The phonetic bases of vocal expressed emotion: natural versus acted
This addresses the validity of acted emotion databases for speech and vocal emotion research, which is crucial for creating models that generalize to natural settings, but the findings are incremental as they build on existing concerns in the field.
The paper tackles the problem of whether acted vocal emotions are valid proxies for natural emotions by comparing their phonetic bases using a self-attention classification model, finding significant differences that indicate moderate to low validity for acted speech databases in emotion classification tasks.
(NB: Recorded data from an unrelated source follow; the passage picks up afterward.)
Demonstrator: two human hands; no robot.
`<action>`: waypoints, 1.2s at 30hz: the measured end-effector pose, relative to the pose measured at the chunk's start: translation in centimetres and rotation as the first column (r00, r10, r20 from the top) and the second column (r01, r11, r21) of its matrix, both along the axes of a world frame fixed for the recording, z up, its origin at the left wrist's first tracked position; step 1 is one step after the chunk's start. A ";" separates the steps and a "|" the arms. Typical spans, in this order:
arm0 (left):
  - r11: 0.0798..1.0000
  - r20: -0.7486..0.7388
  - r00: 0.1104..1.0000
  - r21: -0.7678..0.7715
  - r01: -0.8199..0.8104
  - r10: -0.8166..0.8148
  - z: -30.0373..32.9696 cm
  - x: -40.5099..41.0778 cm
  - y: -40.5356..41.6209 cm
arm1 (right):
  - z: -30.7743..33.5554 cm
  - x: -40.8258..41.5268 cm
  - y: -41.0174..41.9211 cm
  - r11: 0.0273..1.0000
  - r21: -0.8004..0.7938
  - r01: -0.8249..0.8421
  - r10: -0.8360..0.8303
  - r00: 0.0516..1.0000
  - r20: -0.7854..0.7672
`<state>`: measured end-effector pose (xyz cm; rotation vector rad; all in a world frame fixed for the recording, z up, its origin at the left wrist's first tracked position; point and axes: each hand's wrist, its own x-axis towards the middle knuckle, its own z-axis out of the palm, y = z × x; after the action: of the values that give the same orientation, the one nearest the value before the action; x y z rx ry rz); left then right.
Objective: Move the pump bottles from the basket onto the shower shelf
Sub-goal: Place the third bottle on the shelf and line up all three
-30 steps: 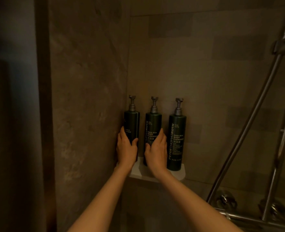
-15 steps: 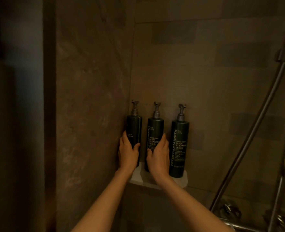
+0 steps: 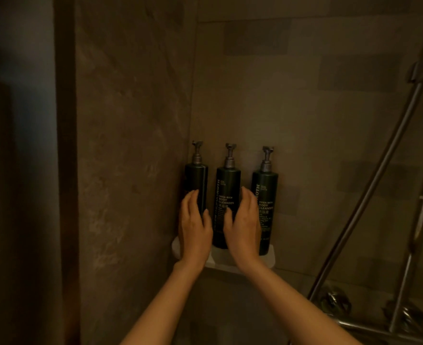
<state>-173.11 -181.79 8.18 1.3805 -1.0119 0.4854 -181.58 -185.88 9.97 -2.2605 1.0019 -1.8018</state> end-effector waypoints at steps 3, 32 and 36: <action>0.996 0.070 0.994 0.028 0.086 -0.088 1.2 -1.6 -0.2 | 0.7 -1.8 -0.3 0.989 -0.145 0.031 -0.024 0.998 0.050; 0.954 -0.160 0.971 0.216 0.208 -0.175 2.4 -2.6 -2.4 | -0.7 -5.3 -4.2 0.909 0.415 -0.044 0.004 0.995 0.097; 0.953 -0.161 0.971 0.219 0.208 -0.175 2.5 -2.6 -2.4 | -0.7 -5.2 -4.2 0.910 0.414 -0.033 -0.009 0.995 0.101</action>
<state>-175.72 -184.20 10.68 1.4836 -1.1003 0.1242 -186.79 -190.07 9.29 -1.8954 1.2121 -1.5008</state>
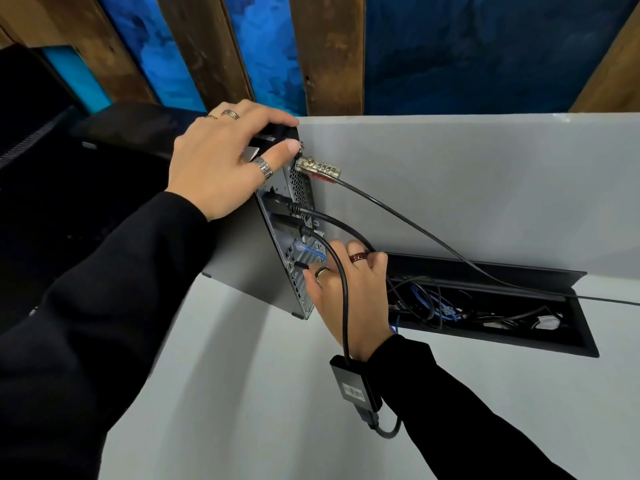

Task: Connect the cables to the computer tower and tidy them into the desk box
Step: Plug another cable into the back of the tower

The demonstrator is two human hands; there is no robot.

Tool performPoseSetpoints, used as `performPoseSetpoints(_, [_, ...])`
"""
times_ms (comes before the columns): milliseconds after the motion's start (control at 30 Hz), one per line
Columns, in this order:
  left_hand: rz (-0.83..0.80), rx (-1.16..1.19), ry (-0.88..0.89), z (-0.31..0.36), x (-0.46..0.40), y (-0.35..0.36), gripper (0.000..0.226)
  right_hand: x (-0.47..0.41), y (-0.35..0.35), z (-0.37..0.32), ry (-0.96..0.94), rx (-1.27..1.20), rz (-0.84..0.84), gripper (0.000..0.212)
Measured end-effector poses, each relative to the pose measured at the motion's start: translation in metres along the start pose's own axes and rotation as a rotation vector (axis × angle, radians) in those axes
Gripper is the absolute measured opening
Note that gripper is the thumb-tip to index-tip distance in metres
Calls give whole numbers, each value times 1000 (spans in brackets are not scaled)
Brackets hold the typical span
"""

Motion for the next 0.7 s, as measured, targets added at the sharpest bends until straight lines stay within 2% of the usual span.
performPoseSetpoints(200, [6,-20,17,0,0,1,50,-1,2,0,-22,28,-31,18])
performPoseSetpoints(700, [22,-37,19,-1,0,4,46,-6,2,-5,-79,56,-149,25])
Point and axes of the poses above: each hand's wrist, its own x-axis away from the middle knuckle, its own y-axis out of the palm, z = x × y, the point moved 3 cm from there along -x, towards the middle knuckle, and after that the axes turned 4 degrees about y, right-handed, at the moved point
Can vocal emotions be emulated? This question has been a recurrent concern of the speech community, and has also been vigorously investigated. It has been fueled further by its link to the issue of validity of acted emotion databases. Much of the speech and vocal emotion research has relied on acted emotion databases as valid proxies for studying natural emotions. To create models that generalize to natural settings, it is crucial to work with valid prototypes -- ones that can be assumed to reliably represent natural emotions. More concretely, it is important to study emulated emotions against natural emotions in terms of their physiological, and psychological concomitants. In this paper, we present an on-scale systematic study of the differences between natural and acted vocal emotions. We use a self-attention based emotion classification model to understand the phonetic bases of emotions by discovering the most 'attended' phonemes for each class of emotions. We then compare these attended-phonemes in their importance and distribution across acted and natural classes. Our tests show significant differences in the manner and choice of phonemes in acted and natural speech, concluding moderate to low validity and value in using acted speech databases for emotion classification tasks.